WHAT YOU HAVE TO DO: Using the entries below, write out the line with "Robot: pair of", the line with "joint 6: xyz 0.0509", and every line in between, exactly as each is written.
[Start of Attachment]
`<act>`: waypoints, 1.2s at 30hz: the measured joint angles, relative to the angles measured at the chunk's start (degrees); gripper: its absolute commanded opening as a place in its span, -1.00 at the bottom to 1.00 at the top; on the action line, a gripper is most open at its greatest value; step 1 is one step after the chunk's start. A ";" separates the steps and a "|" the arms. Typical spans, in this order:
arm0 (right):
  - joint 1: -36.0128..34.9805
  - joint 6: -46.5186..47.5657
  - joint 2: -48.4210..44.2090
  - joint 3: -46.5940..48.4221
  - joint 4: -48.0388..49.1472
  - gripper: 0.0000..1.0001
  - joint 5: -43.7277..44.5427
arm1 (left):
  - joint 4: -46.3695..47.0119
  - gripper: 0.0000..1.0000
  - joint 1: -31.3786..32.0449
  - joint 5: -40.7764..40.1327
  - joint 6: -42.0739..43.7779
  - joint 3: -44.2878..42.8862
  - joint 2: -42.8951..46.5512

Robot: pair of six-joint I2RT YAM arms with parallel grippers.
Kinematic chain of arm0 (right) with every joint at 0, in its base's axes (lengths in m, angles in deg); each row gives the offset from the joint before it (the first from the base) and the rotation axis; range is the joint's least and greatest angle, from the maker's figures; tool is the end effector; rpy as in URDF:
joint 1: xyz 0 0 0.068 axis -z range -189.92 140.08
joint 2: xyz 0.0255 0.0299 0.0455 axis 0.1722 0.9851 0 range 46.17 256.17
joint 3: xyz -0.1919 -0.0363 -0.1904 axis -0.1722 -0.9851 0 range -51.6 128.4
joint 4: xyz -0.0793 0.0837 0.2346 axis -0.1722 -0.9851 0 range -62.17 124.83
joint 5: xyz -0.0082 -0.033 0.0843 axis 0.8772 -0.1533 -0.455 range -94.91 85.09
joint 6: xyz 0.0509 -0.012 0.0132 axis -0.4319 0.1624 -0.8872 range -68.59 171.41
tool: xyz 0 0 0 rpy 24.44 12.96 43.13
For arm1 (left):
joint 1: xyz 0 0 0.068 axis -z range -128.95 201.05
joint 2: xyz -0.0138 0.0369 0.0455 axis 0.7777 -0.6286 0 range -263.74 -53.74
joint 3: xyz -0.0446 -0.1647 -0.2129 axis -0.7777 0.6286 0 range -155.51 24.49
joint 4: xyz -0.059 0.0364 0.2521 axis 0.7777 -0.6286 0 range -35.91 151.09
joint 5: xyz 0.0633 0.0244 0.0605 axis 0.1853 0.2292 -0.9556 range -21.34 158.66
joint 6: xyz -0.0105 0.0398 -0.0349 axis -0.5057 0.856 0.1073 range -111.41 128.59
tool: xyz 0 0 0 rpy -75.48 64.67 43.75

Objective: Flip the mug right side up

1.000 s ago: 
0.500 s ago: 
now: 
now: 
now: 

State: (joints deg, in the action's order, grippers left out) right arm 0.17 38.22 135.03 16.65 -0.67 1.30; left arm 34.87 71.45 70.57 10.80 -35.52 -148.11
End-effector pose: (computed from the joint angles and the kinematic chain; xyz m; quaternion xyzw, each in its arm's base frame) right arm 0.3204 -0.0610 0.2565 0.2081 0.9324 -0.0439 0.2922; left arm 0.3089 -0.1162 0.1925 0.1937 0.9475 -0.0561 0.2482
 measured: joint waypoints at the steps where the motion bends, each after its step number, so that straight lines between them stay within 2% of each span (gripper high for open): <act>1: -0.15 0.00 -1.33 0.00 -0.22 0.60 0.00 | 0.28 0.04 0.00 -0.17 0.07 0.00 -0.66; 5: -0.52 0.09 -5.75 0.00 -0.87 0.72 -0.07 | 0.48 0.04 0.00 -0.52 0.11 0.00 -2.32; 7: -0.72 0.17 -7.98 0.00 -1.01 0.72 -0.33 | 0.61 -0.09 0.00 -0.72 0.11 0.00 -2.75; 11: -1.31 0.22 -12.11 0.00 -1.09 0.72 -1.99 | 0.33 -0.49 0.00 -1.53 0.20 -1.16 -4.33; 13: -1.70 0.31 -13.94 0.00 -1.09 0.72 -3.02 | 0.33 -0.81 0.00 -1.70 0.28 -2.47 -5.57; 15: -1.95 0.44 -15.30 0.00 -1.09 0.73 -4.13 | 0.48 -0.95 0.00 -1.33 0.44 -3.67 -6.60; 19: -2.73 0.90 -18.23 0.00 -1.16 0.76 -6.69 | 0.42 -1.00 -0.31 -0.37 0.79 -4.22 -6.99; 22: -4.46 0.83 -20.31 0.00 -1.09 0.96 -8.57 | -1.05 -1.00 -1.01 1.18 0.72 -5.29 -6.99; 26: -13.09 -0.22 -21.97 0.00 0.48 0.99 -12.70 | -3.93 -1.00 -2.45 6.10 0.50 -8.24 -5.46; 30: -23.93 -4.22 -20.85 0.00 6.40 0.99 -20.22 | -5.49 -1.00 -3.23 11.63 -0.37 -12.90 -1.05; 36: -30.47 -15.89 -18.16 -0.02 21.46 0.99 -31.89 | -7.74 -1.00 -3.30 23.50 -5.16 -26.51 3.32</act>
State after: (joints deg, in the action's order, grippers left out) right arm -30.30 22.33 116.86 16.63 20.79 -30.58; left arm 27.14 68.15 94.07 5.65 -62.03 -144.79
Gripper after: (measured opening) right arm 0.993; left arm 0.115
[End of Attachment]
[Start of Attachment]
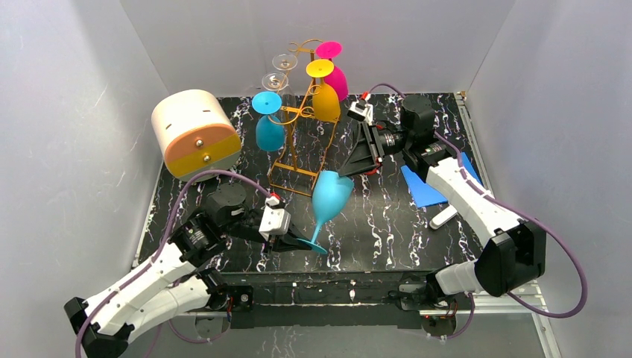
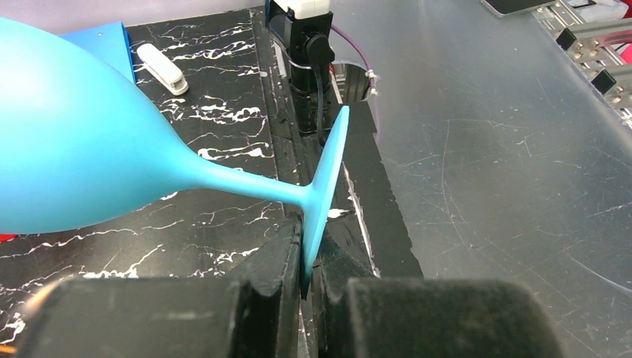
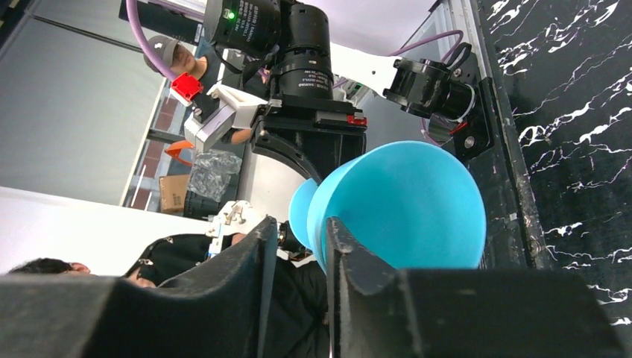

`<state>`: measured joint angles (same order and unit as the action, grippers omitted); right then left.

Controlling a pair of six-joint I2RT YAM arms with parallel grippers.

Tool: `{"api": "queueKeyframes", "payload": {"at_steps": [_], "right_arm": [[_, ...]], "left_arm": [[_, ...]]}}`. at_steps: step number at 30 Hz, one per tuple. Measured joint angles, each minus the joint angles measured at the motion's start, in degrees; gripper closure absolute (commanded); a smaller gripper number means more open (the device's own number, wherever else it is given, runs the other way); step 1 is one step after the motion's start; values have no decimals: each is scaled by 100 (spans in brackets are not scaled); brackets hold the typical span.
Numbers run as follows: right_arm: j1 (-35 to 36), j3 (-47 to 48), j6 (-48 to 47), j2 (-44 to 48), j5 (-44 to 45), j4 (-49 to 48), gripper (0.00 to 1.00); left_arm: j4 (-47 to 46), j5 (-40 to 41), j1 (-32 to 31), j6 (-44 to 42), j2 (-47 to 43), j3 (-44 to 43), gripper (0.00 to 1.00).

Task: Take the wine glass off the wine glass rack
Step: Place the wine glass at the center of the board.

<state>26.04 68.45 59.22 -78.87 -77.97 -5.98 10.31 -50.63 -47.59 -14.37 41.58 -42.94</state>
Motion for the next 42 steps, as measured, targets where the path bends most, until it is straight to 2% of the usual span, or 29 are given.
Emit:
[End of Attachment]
RESPONSE:
Robot: pair of six-joint I2RT YAM arms with parallel grippers.
Kinematic chain of arm0 (right) with every joint at 0, in its base's axes (lengths in m, angles in deg); each row gives the offset from the joint before it (the first from the base) and the rotation axis; range is the joint's least and greatest angle, from the maker's figures; tool is the end effector; rpy as in URDF:
joint 1: xyz 0 0 0.068 axis -z range -189.92 140.08
joint 2: xyz 0.0255 0.0299 0.0455 axis 0.1722 0.9851 0 range 46.17 256.17
joint 3: xyz -0.1919 -0.0363 -0.1904 axis -0.1722 -0.9851 0 range -51.6 128.4
joint 4: xyz -0.0793 0.0837 0.2346 axis -0.1722 -0.9851 0 range -62.17 124.83
joint 5: xyz -0.0082 -0.033 0.0843 axis 0.8772 -0.1533 -0.455 range -94.91 85.09
joint 6: xyz 0.0509 -0.012 0.0132 axis -0.4319 0.1624 -0.8872 range -68.59 171.41

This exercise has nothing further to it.